THE "DARK AND BLOODY GROUND"

§ 294] 245 How the Scotch-Irish and Germans made a first "West" in the long valleys of the Appalachians soon after 1700 has been told (§ 180). A half century or so later their Americanized sons and grandsons were ready to make a greater and truer West in the eastern half of the valley of the Mississippi. Those restless border farmers had begun to feel crowded in their narrow homes. For some years, stray hunters,1 who had ventured as far west as the great river, stirred the Appalachian frontier with romantic stories of the wonders and riches of the vast central basin, and just before the Revolution a few hardy families pushed the line of American settlement across the mountains.

: 294. This movement into the second "West" grew all through the Revolution. It is natural for us to think of the years 1775–1783 as given wholly to patriotic war for political independence. But during just those years thousands of earnest Americans turned away from that contest to win industrial independence for themselves and their children beyond the mountains. While the old Atlantic sections were fighting England, a new section sprang into being, fighting Indians and the wilderness.

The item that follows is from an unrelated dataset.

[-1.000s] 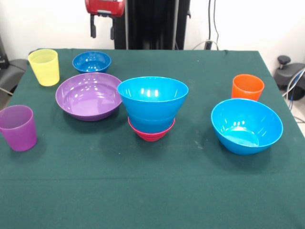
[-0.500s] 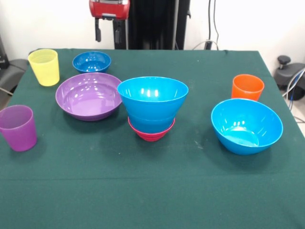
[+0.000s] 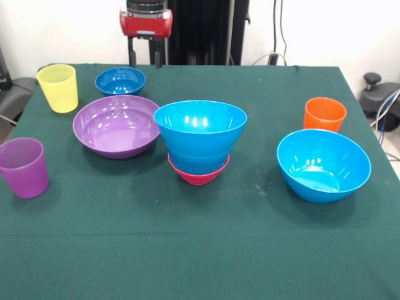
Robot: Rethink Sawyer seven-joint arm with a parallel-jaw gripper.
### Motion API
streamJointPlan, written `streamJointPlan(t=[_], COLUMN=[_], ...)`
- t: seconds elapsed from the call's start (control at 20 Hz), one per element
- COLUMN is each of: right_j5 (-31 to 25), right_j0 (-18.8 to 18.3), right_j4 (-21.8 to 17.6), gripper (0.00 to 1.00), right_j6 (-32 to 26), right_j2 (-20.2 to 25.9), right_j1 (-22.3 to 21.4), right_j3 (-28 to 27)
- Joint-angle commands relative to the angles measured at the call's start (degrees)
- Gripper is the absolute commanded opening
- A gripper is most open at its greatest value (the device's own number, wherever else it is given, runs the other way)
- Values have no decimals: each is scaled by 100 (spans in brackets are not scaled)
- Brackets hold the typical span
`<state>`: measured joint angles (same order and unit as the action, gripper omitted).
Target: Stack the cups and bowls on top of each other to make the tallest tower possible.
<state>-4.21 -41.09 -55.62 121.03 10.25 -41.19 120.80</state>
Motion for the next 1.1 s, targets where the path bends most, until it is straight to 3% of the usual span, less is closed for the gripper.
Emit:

Until the Peace of 1783, settlement penetrated only into the "dark and bloody ground" between the Ohio and its southern branches. This district had long been a famous hunting ground, where Indians of the north and of the south slew the bison and one another. Frequent war parties flitted along its trails, but no tribe claimed it for actual occupation. So here lay the "line of least resistance" to the on-pushing wave of settlement.

The next chapter will give the story of this Southwest down to 1789. American settlement did not begin in the land north of the Ohio until after the Revolution. The story of the Northwest will be given in the second chapter following.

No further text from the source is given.